Recently declassified British government documents tell a different story, however. Senior members of the British national security establishment seriously doubted the technological and strategic feasibility of SDI. The documents highlight the different approaches that the US and the UK took to integrating science and technology into national security policymaking. Whereas Reagan uncritically trusted technology to achieve a nuclear-free world, Thatcher was more focused on the details of the science and felt that there would be major obstacles to implementation that only years of basic research could overcome.
Technological enthusiasm
Cold War historian John Lewis Gaddis has described Reagan as an ardent nuclear weapons abolitionist. Reagan’s support of SDI might seem to contradict that idea, but for Reagan, SDI was not just a weapons system. It represented the potential to fundamentally change the nature of the Cold War. By shifting toward defensive technologies, Reagan hoped to stop the arms race from spiraling out of control.
This unflown antiballistic missile test vehicle is displayed at the National Air and Space Museum in Chantilly, Virginia. In June 1984, as part of the US Army’s Homing Overlay Experiment, a vehicle like this one intercepted an incoming dummy warhead.
To allay Soviet fears about SDI being used to bolster America’s offensive nuclear capability (see the article by Peter Westwick, Physics Today, June 2008, page 43
Reagan placed great hope and faith in the capabilities of American science and technology to solve challenging national security problems, but there was a disconnect between that philosophy and his execution of SDI. Reagan did not commission a panel to study the technical feasibility of a multilayered ballistic missile defense system until after his 23 March speech. He also did not consult his science adviser, George Keyworth. His technological enthusiasm seems to have led him to assume that SDI was realistic and possible (see the article by Wolfgang Panofsky, Physics Today, June 1985, page 34
Scientific rationality
Thatcher shared many of Reagan’s political ideologies, but she was more concerned than he about grasping the scientific and technical details of SDI. Within 24 hours of Reagan’s speech, Thatcher, a former chemist, asked her science adviser, Robin Nicholson, and the Ministry of Defense to put together a report on SDI’s feasibility. The ministry reported back
Unlike Reagan, who viewed SDI as a deterrent that could permanently prevent nuclear war, Thatcher viewed SDI as a research program that needed to be better developed in a laboratory before NATO could determine if a change in strategy was required. She never deviated from her view that new defense technologies should only enhance nuclear deterrence, not replace geopolitical diplomacy. When Reagan made his speech, the UK had just completed negotiations with the US for an upgrade of its nuclear arsenal. The UK was frustrated and dismayed with the US tendency to make decisions that had significant implications for Britain and all of NATO without prior consultation.

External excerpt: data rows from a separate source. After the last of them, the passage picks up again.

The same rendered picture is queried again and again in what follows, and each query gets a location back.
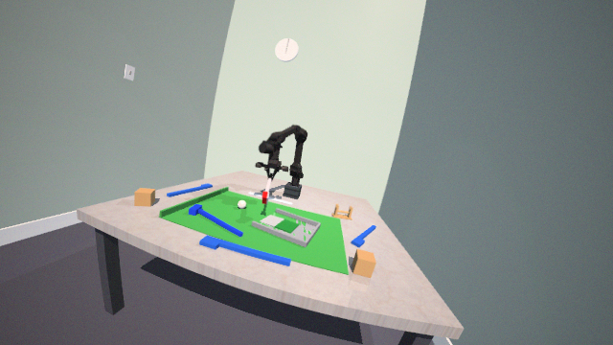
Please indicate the orange cube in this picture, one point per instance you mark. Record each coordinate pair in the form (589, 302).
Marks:
(144, 197)
(363, 263)

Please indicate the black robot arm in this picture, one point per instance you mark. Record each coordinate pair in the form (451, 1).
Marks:
(273, 145)

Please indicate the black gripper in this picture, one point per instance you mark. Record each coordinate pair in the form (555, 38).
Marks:
(273, 157)

The prime minister was also distressed by Reagan’s proposal to share SDI technology with the USSR. She believed that any technological gains from SDI research needed to be used to strengthen the Western alliance. The British national security establishment did not accept the premise that sharing SDI could overcome Soviet paranoia. And it seemed preposterous to Thatcher that a mechanism could be established for sharing sensitive missile defense technology with the USSR without compromising national security.

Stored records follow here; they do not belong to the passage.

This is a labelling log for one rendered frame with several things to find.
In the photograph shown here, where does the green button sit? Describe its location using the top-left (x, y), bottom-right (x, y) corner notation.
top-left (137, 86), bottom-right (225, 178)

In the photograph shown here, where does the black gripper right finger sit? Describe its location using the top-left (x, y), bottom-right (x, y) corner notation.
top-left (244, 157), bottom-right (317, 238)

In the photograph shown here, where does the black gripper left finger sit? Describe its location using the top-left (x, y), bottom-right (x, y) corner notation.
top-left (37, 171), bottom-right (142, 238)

But the British reaction to SDI was not entirely negative. Nicholson argued that research into advanced computing and optical technologies that SDI would require could benefit the British scientific establishment
In her memoirs, Thatcher wrote that “SDI was the single most important” decision of Reagan’s presidency. She never overcame her science-based skepticism of the plan, and she never concluded that SDI could have provided total protection from the outbreak of nuclear war. In the end, Thatcher and the British government got what they wanted out of Reagan’s controversial program. The British were able to leverage SDI into investigations of spin-off technologies as well as arms reduction agreements with Moscow—though those were motivated more by the deteriorating Soviet economy than by space lasers.
Aaron Bateman works on national security programs within the Department of Defense. He is pursuing a PhD in the history of science and technology at Johns Hopkins University. The views expressed in this article are those of the author and do not necessarily reflect the official policy or position of the Department of Defense or the US government.